When I go into my domain in virtualmin, then choose the CA Certificate tab, and then either try to upload or point to the path on the server of my gd_intermediate_bundle.crt file, when I click "save certificate" I immediately get the message "File not found" in firefox and "the page cannot be found" in IE6…

Help!

I hit a bug when I tried to edit but I wanted to add that I manually added the code to httpd.conf:

SSLCertificateChainFile /home/path/gd_intermediate_bundle.crt

and it works…

dear joe,
i bought Godaddy turbo ssl cert and i dont know how to use it for my webmin… can you guide me on how to install this cert from scratch. I been trying to install for past one week and all the time it fails!

thanks in advance.

If I may add a few tidbits that may save someone like me a few hours:

I generated my private key & request files at the unix command line with openssl, sent the csr into godaddy and got my new cert. The problem I had was that I used the -des3 option that adds a password to the private key. Passworded private keys do not work well in webmin or its managed servers. Most of the servers fail with no usable error message telling you a password was needed. Took me an hour to figure this out again this year when renewing certs.

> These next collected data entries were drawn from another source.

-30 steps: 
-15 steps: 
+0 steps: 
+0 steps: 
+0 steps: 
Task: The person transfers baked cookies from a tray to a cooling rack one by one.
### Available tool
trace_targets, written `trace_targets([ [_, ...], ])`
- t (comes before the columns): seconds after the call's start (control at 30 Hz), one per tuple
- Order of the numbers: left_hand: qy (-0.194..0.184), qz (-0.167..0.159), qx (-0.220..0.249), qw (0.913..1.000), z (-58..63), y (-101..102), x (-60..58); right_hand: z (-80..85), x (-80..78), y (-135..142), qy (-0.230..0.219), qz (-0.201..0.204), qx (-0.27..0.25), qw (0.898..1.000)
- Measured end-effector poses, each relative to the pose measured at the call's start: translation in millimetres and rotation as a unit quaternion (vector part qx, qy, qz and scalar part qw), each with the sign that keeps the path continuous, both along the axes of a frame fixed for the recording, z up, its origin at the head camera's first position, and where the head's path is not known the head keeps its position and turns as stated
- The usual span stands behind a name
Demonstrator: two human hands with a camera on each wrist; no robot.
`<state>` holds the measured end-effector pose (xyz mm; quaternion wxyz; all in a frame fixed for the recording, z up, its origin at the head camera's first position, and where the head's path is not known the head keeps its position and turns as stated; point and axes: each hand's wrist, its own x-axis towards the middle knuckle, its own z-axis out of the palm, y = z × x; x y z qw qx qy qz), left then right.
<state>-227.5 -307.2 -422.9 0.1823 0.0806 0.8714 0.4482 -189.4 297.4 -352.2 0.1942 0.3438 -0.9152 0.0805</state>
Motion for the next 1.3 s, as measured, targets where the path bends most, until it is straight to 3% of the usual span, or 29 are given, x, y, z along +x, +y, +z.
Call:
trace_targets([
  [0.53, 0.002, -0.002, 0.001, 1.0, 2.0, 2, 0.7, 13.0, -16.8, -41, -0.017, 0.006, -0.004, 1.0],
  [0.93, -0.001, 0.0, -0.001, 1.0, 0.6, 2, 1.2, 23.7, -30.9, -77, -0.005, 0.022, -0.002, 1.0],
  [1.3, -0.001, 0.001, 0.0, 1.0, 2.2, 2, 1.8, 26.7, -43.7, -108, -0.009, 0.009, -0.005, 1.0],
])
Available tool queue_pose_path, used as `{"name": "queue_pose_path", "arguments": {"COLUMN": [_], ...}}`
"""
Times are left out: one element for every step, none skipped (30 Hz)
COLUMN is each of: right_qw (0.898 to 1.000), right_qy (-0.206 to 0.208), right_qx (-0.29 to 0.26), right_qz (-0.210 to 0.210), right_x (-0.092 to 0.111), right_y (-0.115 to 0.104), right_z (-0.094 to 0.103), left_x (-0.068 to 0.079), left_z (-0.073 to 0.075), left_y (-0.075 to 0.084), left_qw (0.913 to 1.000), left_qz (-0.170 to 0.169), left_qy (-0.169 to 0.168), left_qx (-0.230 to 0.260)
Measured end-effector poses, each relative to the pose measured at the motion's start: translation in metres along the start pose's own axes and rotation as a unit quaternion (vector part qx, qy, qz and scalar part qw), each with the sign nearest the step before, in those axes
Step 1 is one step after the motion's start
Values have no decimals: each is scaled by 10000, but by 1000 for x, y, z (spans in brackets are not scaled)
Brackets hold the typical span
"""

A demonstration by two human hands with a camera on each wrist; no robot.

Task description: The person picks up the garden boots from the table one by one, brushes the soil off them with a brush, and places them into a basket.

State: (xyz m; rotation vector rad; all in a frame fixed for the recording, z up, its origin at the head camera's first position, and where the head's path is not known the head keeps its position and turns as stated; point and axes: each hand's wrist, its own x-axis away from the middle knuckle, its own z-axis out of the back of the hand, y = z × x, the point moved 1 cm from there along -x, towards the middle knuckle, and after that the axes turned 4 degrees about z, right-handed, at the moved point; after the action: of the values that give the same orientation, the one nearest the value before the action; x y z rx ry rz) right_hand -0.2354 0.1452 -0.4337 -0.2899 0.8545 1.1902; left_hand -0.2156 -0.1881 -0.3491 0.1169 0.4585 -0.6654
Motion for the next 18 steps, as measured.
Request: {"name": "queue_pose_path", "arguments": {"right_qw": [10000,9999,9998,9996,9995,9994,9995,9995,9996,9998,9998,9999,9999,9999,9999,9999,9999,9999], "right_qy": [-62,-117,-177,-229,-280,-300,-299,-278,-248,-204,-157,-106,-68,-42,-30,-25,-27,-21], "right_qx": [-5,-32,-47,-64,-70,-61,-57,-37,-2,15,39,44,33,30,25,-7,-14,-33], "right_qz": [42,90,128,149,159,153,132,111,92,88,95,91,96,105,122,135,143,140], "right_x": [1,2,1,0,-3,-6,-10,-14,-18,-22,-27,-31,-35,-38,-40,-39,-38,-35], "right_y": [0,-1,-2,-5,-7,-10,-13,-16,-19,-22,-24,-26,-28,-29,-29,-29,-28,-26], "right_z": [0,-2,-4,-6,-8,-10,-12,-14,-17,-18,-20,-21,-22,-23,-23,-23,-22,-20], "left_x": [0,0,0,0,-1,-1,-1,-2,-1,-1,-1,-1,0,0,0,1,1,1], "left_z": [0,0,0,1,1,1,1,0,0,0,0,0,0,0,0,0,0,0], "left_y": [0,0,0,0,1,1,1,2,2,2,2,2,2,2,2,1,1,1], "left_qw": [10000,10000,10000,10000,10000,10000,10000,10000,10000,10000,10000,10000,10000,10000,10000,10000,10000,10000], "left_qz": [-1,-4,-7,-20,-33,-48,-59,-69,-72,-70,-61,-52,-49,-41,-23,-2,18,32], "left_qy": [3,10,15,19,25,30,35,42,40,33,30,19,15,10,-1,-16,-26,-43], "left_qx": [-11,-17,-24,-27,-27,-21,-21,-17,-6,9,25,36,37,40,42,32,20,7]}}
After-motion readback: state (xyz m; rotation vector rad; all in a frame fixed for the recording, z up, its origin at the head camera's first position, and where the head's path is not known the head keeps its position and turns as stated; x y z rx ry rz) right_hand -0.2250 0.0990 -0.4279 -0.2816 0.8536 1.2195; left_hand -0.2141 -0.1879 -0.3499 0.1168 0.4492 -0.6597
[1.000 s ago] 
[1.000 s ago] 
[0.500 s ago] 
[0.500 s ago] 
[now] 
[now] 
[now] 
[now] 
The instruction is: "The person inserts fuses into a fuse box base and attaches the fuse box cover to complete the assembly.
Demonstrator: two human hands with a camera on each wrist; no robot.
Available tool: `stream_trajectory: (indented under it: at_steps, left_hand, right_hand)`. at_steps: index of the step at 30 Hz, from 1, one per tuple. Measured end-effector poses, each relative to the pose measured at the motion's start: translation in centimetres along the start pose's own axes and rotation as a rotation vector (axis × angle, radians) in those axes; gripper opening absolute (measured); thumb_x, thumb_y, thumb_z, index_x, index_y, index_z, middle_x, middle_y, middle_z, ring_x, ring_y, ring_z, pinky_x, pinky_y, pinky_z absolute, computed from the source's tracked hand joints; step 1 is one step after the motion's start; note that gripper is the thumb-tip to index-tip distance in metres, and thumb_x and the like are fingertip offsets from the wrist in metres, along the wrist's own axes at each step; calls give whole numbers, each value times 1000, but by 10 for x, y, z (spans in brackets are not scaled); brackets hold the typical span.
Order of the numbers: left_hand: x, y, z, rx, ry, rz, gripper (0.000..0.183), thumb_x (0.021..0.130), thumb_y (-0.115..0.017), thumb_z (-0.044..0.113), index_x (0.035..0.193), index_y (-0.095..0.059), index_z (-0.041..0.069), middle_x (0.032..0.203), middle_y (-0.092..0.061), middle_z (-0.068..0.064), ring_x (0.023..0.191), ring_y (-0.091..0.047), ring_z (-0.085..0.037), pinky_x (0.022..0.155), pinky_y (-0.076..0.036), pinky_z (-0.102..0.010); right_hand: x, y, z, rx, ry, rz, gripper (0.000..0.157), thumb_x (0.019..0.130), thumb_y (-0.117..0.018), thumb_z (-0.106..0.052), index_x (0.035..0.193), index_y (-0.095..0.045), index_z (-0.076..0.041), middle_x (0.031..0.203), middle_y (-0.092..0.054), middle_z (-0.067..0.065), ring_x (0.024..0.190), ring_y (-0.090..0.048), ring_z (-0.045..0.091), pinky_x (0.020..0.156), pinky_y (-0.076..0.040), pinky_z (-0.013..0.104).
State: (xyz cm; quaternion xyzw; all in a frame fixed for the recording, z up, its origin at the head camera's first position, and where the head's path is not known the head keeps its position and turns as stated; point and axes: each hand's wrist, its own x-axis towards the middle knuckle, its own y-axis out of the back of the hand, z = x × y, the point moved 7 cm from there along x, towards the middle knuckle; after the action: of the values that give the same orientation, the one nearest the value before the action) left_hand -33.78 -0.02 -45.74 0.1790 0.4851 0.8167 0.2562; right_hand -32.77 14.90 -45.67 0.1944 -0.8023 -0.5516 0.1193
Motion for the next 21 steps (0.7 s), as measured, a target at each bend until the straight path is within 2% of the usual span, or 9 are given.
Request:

To fix the problem (i.e. not put a password on your private key)

1. do not use the -des3 option when generating the keys.

or

2. if you already have a passworded private key file, use this command to remove the password: openssl rsa -in key.pem -out keyout.pem

Hope this helps someone

http://lists.debian.org/debian-security-announce/2008/msg00152.html

This effects Debian Etch (v4.0) but not Sarge (v3.0) and any Debian derived distributions like Ubuntu.

After your system has been patched, you still have to regenerate any of your keys that were generated with OpenSSL since 2005. Plan on revoking and issuing new keys (OpenSSH, OpenVPN, SSL certificates, etc.)

OUCH!

That security alert is NOT that insecure as they claim it to be. They posted it as a precaution. The odds of anyone hacking any system with the old keys or hacking your sites with ssl are so slim it’s not worth the hassle.

The debian people only put un-needed stress to it’s own users.

Oh and only DEBIAN scared the crap out of its users. Not even RHEL people did anything about it.